Life after divorce

Part primer, part memoir, this book takes readers down the post-breakup road

August 15, 2015 04:05 pm | Updated March 29, 2016 03:30 pm IST

Leaving Home with Half a Fridge; Arathi Menon, Pan Macmillan, Rs.299.

Leaving Home with Half a Fridge; Arathi Menon, Pan Macmillan, Rs.299.

Memoirs are tricky to write. Beyond a certain point, your memories might just not be the stuff of interest, leave alone inspiration to readers. What you reveal, what you veil, what you gloss over, what you decide to delve deep into, all of it is extremely subjective and not the easiest of tasks to undertake. However, debutante author Arathi Menon ticks all the right boxes with her Leaving Home With Half A Fridge.

This is a divorce memoir, so clearly the time has come to pass when we need books like this one to help us traverse tricky relationship paths.

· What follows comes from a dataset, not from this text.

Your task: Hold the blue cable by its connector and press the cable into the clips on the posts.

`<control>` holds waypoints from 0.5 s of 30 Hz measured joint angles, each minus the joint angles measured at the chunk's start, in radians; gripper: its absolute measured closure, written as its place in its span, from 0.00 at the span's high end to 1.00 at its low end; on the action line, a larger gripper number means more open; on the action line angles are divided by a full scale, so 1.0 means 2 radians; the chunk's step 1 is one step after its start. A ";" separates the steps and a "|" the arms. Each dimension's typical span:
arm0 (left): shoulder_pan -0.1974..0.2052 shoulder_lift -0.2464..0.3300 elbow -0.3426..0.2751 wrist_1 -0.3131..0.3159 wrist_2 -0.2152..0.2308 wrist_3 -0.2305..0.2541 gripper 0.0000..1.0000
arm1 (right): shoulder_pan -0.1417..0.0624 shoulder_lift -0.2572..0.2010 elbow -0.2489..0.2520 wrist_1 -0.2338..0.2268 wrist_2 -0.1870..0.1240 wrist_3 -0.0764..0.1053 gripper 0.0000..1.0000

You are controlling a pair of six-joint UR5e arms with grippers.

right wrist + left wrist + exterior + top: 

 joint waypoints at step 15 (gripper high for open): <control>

Writing in an assured style, pretty much like she’s having a series of extended conversations with the reader, Menon tells us of her adventures after she leaves a five-year-old marriage, without quite leaving the man she refers to throughout the book as the Ex.

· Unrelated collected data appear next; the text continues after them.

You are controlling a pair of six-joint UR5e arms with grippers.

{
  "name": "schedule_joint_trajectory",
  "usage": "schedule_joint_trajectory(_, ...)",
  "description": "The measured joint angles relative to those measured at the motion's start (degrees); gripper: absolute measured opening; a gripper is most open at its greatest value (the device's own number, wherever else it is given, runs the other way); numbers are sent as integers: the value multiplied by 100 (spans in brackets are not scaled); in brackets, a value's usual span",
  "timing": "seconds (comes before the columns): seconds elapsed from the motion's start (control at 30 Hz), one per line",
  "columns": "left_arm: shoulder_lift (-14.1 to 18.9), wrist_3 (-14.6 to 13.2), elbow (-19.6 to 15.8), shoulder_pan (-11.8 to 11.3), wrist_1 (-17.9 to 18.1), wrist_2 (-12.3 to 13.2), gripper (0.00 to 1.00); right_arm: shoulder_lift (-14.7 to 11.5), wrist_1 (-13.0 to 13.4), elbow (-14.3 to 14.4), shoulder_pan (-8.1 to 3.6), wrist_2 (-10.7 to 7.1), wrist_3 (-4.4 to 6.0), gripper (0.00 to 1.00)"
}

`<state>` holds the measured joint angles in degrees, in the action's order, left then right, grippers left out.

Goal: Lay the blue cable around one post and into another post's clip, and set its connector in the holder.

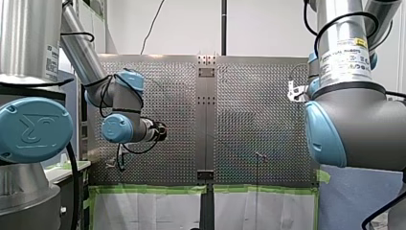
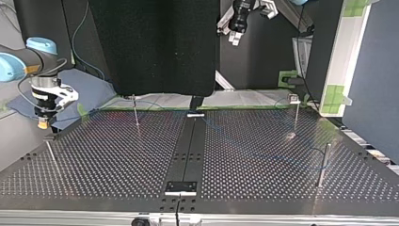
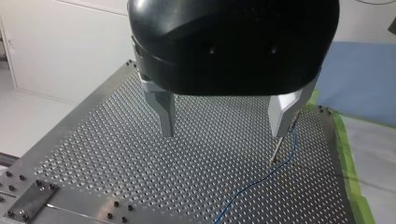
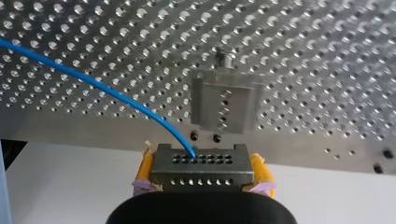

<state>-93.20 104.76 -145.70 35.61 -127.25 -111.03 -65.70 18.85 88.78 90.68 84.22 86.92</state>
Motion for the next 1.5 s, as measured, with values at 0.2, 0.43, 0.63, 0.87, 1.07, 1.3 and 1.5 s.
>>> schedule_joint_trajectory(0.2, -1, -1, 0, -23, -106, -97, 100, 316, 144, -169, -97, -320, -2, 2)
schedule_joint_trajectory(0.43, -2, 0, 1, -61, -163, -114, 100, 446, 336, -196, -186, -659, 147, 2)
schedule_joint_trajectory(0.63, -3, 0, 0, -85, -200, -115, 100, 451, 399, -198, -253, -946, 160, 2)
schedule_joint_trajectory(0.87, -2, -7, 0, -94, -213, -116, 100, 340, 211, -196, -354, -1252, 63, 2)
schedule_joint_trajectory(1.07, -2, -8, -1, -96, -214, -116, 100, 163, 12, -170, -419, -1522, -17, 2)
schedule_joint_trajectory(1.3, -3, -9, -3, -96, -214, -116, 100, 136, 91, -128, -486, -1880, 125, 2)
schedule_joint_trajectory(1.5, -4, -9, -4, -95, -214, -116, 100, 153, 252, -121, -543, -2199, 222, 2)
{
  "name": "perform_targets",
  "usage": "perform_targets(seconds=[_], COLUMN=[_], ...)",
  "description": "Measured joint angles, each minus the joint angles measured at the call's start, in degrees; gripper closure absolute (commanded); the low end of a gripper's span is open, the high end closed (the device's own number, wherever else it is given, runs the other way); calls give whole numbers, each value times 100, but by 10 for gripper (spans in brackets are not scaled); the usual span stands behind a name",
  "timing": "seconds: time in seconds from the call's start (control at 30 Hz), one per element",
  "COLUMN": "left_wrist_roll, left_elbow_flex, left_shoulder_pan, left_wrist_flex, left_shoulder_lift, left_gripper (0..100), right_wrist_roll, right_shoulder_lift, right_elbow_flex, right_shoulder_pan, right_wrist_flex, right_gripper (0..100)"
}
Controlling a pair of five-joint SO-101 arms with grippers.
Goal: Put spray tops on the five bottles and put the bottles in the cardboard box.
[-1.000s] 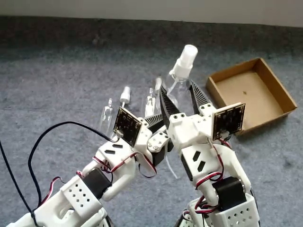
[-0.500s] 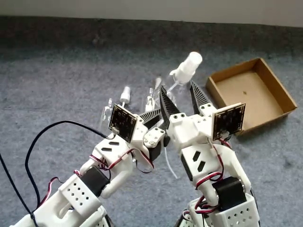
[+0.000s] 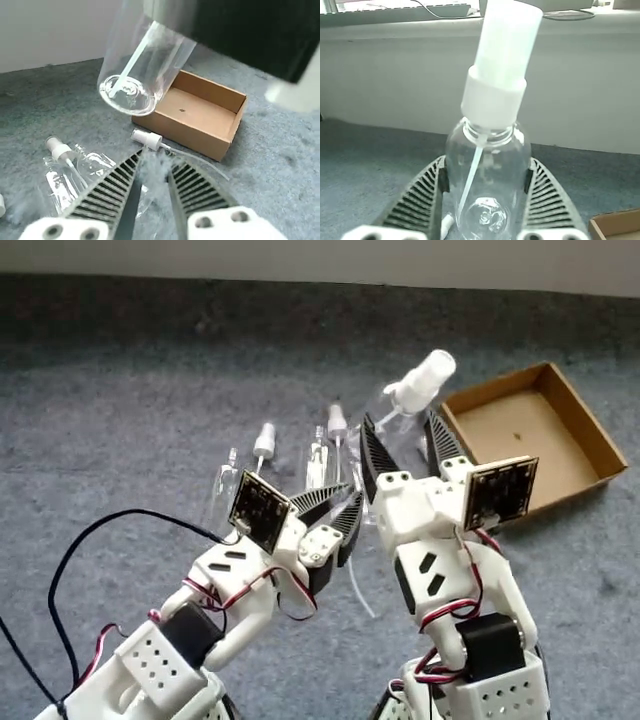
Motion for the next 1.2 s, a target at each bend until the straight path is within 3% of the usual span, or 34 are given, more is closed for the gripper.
perform_targets(seconds=[0.2, 0.5, 0.67, 0.83, 1.2], left_wrist_roll=[-229, -264, -264, -264, -281], left_elbow_flex=[0, 0, 62, 659, 1618], left_shoulder_pan=[-88, -1284, -1609, -1802, -1881], left_wrist_flex=[1503, 3112, 4000, 4105, 2875], left_shoulder_lift=[-958, -2145, -2866, -3147, -3165], left_gripper=[994, 994, 994, 994, 994], right_wrist_roll=[0, 0, 35, 35, 35], right_shoulder_lift=[325, 2242, 3341, 4457, 6611], right_elbow_flex=[-18, -1196, -1802, -2057, -2444], right_shoulder_pan=[721, 1881, 2514, 3059, 3429], right_wrist_flex=[26, 141, 141, -721, -2330], right_gripper=[925, 925, 925, 925, 925])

The Ex, as a matter of fact, lives close by and is on cordial enough terms to occasionally invite her out to jazz concerts or just to watch a spectacular sunset with him. Also, since it was a mutual consent divorce, the drama is kept to the minimum. In other words, the Ex is still very much part of Menon’s life and we get the impression that that is how she wants it, despite the fact that her emotions regarding the man who she categorically states brought about the demise of the marriage is rather ambivalent.

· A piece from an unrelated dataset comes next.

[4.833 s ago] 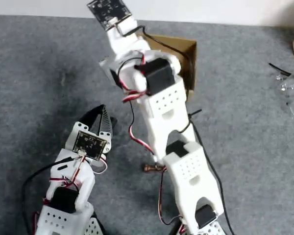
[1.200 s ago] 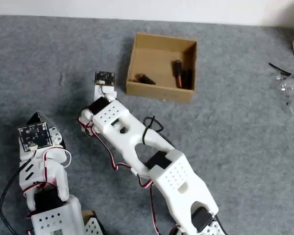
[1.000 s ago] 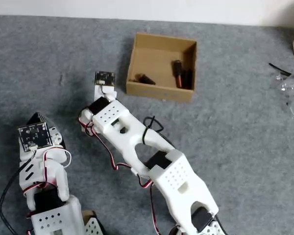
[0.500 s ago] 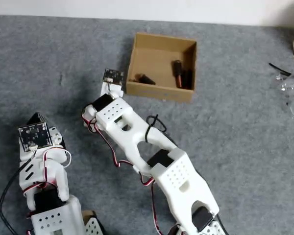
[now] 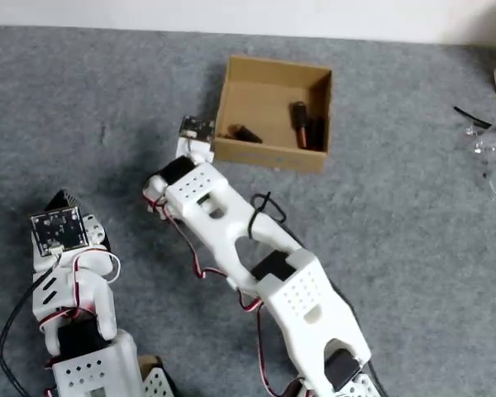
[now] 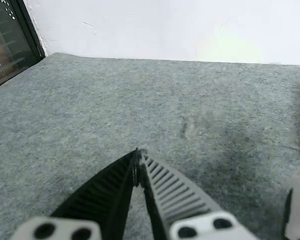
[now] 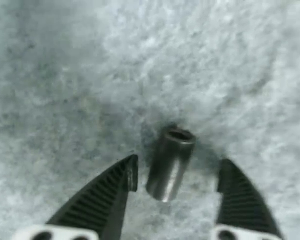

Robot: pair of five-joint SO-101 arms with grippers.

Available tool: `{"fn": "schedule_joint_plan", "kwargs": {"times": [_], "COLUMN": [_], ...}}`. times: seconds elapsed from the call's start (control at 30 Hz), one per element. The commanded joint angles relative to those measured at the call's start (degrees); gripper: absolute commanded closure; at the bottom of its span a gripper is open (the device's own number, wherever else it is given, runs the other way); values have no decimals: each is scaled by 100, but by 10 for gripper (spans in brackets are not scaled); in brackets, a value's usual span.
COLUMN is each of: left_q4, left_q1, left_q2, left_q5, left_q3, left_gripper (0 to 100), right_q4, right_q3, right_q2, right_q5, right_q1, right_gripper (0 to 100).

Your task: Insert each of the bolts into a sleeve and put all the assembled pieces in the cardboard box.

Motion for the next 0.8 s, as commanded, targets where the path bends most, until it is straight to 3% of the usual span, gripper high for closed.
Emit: {"fn": "schedule_joint_plan", "kwargs": {"times": [0.0, 0.07, 0.27, 0.77], "left_q4": [-114, -114, -114, -114], "left_q1": [92, 92, 92, 154], "left_q2": [-13, -13, -13, -13], "left_q5": [44, 44, 44, 35], "left_q3": [110, 110, 110, 110], "left_gripper": [989, 989, 989, 989], "right_q4": [13, 31, 66, 1789], "right_q3": [-207, -207, -207, -1235], "right_q2": [-66, -66, -92, -541], "right_q5": [-62, -62, -62, 26], "right_q1": [101, 101, 101, 418], "right_gripper": [940, 998, 995, 995]}}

Menon strives for and reaches just the right note; her narrative is a confiding one, leavened with much self-deprecating humour wherein she takes potshots at herself cheerfully. If she does turn sad and reflective — but never maudlin — at times, she quickly attempts to shake off the mood rather in the fashion of a puppy shaking water off its fur. What Menon unambiguously does is hold out hope for those like her who have left a place of deep unhappiness and are now single-mindedly involved in the pursuit of happiness.

There is no blithe recital of the delights of being a singleton; mixed in there is the pain of someone who feels she could not make a marriage work. There is grief, trauma, there are tears galore; Menon actually buys a box of hankies to cope with the last emotion. There is the occasional bout with depression. There is also the suggestion that she is still a work in progress as regards a full and complete recovery, but Menon’s confidence come shining through.

Menon’s focus, of course, is the newly divorced or the about to be divorced but in the chapter dealing with the balance sheet of wishes and wants, she advises letting go, learning not to sweat the small stuff, loosening up, just chilling. And that’s advice all of us — single, married or divorced — could well use. As for the divorcee’s Twelve Step Tango which is the concluding section of the memoir, that’s advice dished out with a flourish!

Quite the most heartwarming thing is that Menon refuses to vilify or paint the Ex more black than he needs to be but yes, he does need to be, she says, given that he brought the marriage to its end. While her residual anger shows through at times, and while she hasn’t yet reached the stage of shrugging and saying que sera sera, she tells us that in case of an emergency, he will be there for her. Under these circumstances, she declines to discuss the actual marriage or why it broke up in any detail, focusing instead on the less than pleasant path the divorced person is suddenly pushed onto. If some of the advice offered sounds trite, well, it worked for Menon and may well work for others in the same situation.

So. An eye-catching jacket, an eye-catching title, breezy chapters and a direct style that cannot but appeal: Menon’s book is a winner. A handbook on how to survive divorce. That’s just what Leaving Home With Half A Fridge reads like.

Leaving Home with Half a Fridge; Arathi Menon, Pan Macmillan, Rs.299.